Write all of the lines below out again, exactly as they stand.

[The data Boundary: Start]

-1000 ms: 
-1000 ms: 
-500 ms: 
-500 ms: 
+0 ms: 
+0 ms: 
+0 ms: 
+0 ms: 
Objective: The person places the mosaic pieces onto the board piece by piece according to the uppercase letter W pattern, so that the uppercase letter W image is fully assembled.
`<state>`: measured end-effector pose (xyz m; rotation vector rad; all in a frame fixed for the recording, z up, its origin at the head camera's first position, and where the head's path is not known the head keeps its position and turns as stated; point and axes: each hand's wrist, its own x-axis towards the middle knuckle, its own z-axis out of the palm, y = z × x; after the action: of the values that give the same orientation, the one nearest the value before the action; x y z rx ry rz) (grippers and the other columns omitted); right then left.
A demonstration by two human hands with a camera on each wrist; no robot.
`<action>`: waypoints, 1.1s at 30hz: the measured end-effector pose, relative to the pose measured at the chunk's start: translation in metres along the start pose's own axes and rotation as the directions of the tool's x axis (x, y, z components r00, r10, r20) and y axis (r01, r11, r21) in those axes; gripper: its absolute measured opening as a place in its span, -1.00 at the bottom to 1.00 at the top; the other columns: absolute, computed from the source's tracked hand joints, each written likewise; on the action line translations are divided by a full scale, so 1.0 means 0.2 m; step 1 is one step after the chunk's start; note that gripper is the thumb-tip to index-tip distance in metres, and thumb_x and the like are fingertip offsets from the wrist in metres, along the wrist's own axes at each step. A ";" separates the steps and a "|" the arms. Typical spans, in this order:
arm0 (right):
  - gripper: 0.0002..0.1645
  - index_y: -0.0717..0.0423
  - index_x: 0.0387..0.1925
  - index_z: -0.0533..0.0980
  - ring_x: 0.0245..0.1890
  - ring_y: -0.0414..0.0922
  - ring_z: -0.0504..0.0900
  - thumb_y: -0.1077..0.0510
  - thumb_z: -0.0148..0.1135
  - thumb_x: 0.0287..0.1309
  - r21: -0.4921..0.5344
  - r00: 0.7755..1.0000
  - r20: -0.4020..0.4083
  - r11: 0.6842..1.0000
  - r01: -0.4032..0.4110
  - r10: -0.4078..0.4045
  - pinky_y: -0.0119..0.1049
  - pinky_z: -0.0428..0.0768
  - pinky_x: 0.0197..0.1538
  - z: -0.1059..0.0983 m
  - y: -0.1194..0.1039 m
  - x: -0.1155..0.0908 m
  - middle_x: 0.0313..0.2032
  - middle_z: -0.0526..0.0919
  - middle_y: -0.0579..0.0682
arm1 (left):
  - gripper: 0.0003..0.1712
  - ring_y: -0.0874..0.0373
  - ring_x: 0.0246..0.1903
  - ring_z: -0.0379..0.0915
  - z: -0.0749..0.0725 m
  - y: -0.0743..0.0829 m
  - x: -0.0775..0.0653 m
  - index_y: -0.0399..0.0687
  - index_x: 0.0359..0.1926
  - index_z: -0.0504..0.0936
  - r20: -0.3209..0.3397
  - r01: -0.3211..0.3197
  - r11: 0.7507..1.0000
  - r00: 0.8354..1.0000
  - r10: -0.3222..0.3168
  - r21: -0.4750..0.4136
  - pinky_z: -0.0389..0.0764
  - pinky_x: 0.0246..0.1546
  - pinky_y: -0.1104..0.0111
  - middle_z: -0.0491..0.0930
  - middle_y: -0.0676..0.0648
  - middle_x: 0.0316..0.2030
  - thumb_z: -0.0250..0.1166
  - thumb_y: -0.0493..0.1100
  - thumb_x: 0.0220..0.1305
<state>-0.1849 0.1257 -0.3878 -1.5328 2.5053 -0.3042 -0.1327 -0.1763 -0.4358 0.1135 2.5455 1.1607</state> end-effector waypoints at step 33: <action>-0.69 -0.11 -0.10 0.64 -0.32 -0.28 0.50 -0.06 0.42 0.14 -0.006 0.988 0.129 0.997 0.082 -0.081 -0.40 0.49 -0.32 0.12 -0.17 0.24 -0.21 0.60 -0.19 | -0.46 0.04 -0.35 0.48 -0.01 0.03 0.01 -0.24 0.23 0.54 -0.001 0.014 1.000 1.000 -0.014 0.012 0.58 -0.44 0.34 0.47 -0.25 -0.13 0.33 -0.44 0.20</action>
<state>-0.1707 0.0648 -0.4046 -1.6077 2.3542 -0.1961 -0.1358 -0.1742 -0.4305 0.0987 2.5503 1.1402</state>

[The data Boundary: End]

Expected answer:
-1000 ms: 
-1000 ms: 
-500 ms: 
-500 ms: 
+0 ms: 
+0 ms: 
+0 ms: 
+0 ms: 
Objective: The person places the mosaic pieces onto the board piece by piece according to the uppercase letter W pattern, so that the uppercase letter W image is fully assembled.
`<state>`: measured end-effector pose (xyz m; rotation vector rad; all in a frame fixed for the recording, z up, its origin at the head camera's first position, and where the head's path is not known the head keeps its position and turns as stated; point and axes: each hand's wrist, its own x-axis towards the middle knuckle, its own z-axis out of the palm, y = z × x; after the action: of the values that give the same orientation, the one nearest the value before the action; x y z rx ry rz) (grippers and the other columns omitted); right then left.
A demonstration by two human hands with a camera on each wrist; no robot.
`<action>`: waypoints, 1.1s at 30hz: the measured end-effector pose, relative to the pose measured at the chunk's start: translation in metres along the start pose's own axes and rotation as the directions of the tool's x axis (x, y, z components r00, r10, r20) and y axis (r01, r11, r21) in those axes; gripper: its absolute measured opening as a place in its span, -1.00 at the bottom to 1.00 at the top; the other columns: absolute, computed from the source's tracked hand joints, each written likewise; on the action line translations are divided by a full scale, so 1.0 means 0.2 m; step 1 is one step after the chunk's start; note that gripper is the thumb-tip to index-tip distance in metres, and thumb_x and the like are fingertip offsets from the wrist in metres, along the wrist's own axes at each step. A ";" separates the steps and a "|" the arms. Typical spans, in this order:
arm0 (right):
  - gripper: 0.0002..0.1645
  - index_y: -0.0717..0.0423
  - index_x: 0.0387..0.1925
  - index_z: -0.0533..0.0980
  - ring_x: 0.0245..0.1890
  - ring_y: -0.0414..0.0922
  - ring_z: -0.0504..0.0900
  - thumb_y: -0.1077..0.0510
  - thumb_z: -0.0148..0.1135
  - thumb_x: 0.0287..0.1309
  - r21: -0.4921..0.5344
  - r00: 0.7755..1.0000
  - r20: -0.4020..0.4083
  - r11: 0.6842..1.0000
  - r01: -0.4032..0.4110
  - r10: -0.4078..0.4045
  - pinky_y: -0.0119..0.1049
  - pinky_z: -0.0428..0.0768
  - pinky_x: 0.0197..0.1538
  - z: -0.1059..0.0983 m
  - y: -0.1194..0.1039 m
  - x: -0.1155..0.0908 m
  - middle_x: 0.0313..0.2032
  - middle_z: -0.0526..0.0919
  - middle_y: -0.0579..0.0682
arm1 (left):
  - gripper: 0.0003..0.1712
  - ring_y: -0.0874..0.0373
  - ring_x: 0.0246..0.1903
  - ring_z: -0.0379..0.0915
  - z: -0.0749..0.0725 m
  - y: -0.0743..0.0829 m
  - x: -0.0775..0.0653 m
  - index_y: -0.0399..0.0687
  - index_x: 0.0359..0.1926
  - index_z: -0.0504..0.0936
  - r20: -0.3209..0.3397
  - r01: -0.3211..0.3197
  - r11: 0.7507..1.0000
  - r00: 0.8354..1.0000
  - r10: -0.3222..0.3168
  - r21: -0.4750..0.4136
  - pinky_z: -0.0389..0.0764
  - pinky_x: 0.0246..0.1546
  - pinky_y: -0.1104..0.0111
  - middle_z: -0.0491..0.0930
  - middle_y: -0.0676..0.0648
  - middle_x: 0.0316..0.2030
  - thumb_z: -0.0250..0.1166
  - thumb_y: -0.0493..0.1100
  - thumb_x: 0.0220..0.1305
<state>-0.1849 0.1257 -0.3878 -1.5328 2.5053 -0.3042 -0.1327 -0.1763 -0.4358 0.1135 2.5455 1.1607</state> end-effector waypoints at step 33: <action>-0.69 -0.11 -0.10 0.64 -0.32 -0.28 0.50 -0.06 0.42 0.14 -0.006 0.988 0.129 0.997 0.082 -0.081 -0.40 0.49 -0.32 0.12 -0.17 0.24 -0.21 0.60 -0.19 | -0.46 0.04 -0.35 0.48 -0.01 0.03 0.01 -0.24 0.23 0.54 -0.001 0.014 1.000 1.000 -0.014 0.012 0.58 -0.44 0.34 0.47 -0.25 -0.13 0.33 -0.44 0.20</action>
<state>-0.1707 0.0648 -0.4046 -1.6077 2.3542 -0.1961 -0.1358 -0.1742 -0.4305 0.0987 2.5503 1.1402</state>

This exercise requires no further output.